A few months ago, people were tagging each other on Facebook to share which ten books had impacted their life the most. I’ve been a bookworm my entire life (less so now that I’ve got a kiddo), but these were the ten books that jumped to the forefront of my mind. They’re listed somewhat chronologically, and I could go on for days about each one. For brevity, I just included a sentence wrap-up…Have you read any of these?
Atlas Shrugged (Ayn Rand): This book taught me about coercion and the fight between the individual and the state (even though I didn’t quite grasp it 6 years ago).
The Age of Reason (Thomas Paine): Everything by him has impacted me, but this book clarified my religious beliefs like no other, and it inspired me to search for truth.
The Omnivore’s Dilemma (Michael Pollan): This book changed my relationship to food (the rest of his books did, too) a few years ago. Changed what I eat, how I shop, where we get our food, etc.
Shantaram (Gregory David Roberts): The best novel I have read in a long time. I finished it in 3 days; it’s somewhere around 1000 pages. I felt as if I was missing out on life if I didn’t have my nose buried in that book…I was sad when it ended.
Guide to Childbirth (Ina May Gaskin): This book confirmed my desire to have a home birth with our baby. Watching ‘The Business of Birth’ first planted the seed in my head, but Ina May made it an easy decision.
Liberty Defined (Ron Paul): He tackles 50 issues in short, easily understood chapters. This book made me a libertarian.
For A New Liberty (Murray Rothbard): Well, this is where I learned about self-ownership…and, this is the book that made me transition to an-cap philosophy from libertarianism.
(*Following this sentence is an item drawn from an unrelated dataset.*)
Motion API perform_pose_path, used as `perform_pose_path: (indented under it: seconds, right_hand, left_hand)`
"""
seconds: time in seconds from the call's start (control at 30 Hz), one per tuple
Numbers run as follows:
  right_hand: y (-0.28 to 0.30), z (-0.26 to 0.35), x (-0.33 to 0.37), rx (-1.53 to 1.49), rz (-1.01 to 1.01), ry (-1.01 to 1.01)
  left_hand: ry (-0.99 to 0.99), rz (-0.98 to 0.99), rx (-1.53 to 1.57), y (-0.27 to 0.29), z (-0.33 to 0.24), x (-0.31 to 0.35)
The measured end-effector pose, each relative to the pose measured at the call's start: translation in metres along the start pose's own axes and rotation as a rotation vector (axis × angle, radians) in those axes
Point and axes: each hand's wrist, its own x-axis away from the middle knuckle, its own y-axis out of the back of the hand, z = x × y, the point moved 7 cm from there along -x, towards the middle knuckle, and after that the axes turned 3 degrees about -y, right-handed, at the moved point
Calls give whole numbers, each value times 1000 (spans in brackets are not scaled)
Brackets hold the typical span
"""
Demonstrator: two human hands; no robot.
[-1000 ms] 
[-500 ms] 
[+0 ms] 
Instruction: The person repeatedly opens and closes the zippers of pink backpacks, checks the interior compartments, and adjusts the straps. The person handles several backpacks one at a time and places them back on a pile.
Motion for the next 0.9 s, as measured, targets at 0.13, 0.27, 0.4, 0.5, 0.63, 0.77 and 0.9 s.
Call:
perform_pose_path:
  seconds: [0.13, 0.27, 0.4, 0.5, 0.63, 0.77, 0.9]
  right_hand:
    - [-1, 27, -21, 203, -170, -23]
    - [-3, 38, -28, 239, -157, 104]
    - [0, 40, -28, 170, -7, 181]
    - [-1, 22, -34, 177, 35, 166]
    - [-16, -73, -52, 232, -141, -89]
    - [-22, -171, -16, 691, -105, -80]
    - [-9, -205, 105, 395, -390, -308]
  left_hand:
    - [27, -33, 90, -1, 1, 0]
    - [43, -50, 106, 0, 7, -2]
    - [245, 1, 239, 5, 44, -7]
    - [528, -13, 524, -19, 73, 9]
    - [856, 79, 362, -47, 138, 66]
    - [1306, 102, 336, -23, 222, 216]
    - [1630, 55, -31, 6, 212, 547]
I hung around with the minarchists for a while, but Rothbard is damn convincing.
Dirty Wars (Jeremy Scahill): If you’re interested in US foreign policy, read this book. Cemented my decision to leave the military …I also wrote a book review here.
The Absorbent Mind (Maria Montessori): She has changed my approach to parenting. Montessori gives voice to the ambitions, abilities, and development of the child, and it is fascinating. I think it makes me a better parent.
Ok, I’m cheating on #10: Any novel by Robert Ludlum, Michael Crichton, John Grisham, or Ken Follett. I’ve read about 90% of all of their books…and I enjoyed them all (recreational reading).